God’s Providence in Zwingli’s Life
Ulrich Zwingli had a great career, from about 1519 to 1529. He was trained as a Catholic priest and studied at the City of Basel. Basel was quite a university city in Switzerland. The fascinating thing about Basel is that the scholar Erasmus went to print his Greek text there, and at the same time he was printing the Greek text, Zwingli was a student in Basel.
In 1516, when Zwingli left Basel, he had with him the Greek New Testament, and for the next few years he studied it. In fact, Zwingli handwrote a copy of Paul’s epistles—so he had the printed copy and his own handwritten copy.
A New Kind of Preaching
He was appointed as the pastor of Grosmunster: the great cathedral in the city of Zurich. And on January 1, 1519, he started preaching in Matthew chapter one, verse one.

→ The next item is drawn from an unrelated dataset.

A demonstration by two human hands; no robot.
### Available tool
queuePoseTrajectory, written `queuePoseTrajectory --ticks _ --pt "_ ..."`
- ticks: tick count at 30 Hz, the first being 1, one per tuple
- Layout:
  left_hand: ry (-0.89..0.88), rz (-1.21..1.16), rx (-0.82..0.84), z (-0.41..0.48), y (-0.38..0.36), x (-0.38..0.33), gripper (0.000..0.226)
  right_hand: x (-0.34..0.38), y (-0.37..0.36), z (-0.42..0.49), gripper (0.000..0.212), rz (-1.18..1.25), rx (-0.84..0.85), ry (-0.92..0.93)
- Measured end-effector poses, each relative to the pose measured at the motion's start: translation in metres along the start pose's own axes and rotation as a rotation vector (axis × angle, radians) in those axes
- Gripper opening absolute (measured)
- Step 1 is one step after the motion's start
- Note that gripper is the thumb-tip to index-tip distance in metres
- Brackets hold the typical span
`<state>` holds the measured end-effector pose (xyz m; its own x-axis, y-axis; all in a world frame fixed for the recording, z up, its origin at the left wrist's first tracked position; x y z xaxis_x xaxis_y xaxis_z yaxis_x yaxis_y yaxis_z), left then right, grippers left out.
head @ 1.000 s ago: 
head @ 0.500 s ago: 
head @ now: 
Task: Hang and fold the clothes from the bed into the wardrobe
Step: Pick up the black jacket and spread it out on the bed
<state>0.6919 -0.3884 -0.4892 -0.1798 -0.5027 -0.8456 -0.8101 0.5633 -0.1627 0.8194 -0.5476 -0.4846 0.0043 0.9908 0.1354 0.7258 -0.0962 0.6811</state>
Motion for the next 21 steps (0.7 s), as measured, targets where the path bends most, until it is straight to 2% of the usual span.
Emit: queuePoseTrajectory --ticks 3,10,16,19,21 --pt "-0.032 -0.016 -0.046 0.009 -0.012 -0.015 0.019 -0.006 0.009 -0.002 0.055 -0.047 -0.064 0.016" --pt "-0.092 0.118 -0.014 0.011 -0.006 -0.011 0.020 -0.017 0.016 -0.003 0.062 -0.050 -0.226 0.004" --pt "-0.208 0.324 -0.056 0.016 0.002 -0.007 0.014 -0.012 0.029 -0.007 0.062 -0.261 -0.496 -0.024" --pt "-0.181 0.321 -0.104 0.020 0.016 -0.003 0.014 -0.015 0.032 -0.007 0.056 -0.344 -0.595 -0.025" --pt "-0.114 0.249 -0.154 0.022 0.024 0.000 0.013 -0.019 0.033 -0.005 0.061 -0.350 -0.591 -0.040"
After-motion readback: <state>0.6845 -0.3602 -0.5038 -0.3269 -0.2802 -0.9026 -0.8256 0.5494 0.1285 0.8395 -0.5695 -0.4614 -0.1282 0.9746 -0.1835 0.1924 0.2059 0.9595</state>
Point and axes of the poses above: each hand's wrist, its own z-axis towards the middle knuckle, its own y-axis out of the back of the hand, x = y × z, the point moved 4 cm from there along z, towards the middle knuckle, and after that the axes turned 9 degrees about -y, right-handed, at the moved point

This was unprecedented. When you showed up for church at that time, all you had was the Mass and perhaps an occasional homily during Advent or Lent—you never heard an expositional sermon. But that is what Zwingli did, starting at Matthew 1:1 and preaching systematically, verse-by-verse, through the New Testament.
The Reformation of Zurich
After about three years of this, Zwingli recognized that what he saw in the church and what he read in Scripture were two different things. So in 1522, during Lent, he and a few of the fellow noble citizens of Zurich gathered together and had a sausage supper. Now, during Lent this was forbidden according to the canon law. But Zwingli recognized that this was a tradition; it was not in Scripture. Things quickly came to a head as it literally became a debate with the town council. The city of Zurich sided with Zwingli, and the city became Reformed.
The School of the Prophets
Zwingli went on to preach the gospel there from the Grosmunster. He also founded a university called the School of the Prophets. Today, it’s the University of Zurich—originally founded by Zwingli. Students studied the New Testament and the Old Testament.
They had a lecture in the morning in Hebrew, then they would have a lecture in Greek from the New Testament. And then one of the pastors would come and preach in German. That was the curriculum. The students went from Genesis through Revelation, studying the Bible in the original languages.
A Short but Fruitful Career
In 1529, while some Swiss city-states were becoming Reformed and some remained Roman Catholic, significant wars broke out between these city-states. Zwingli got involved in one of these battles, serving as a chaplain. In the Battle of Kappel (which some historians say wasn’t much of a battle, but don’t tell that to Zwingli) Zwingli was killed on the battlefield.
Thus we have this ten-year career of a fiery Reformer in the city of Zurich—the life of Ulrich Zwingli.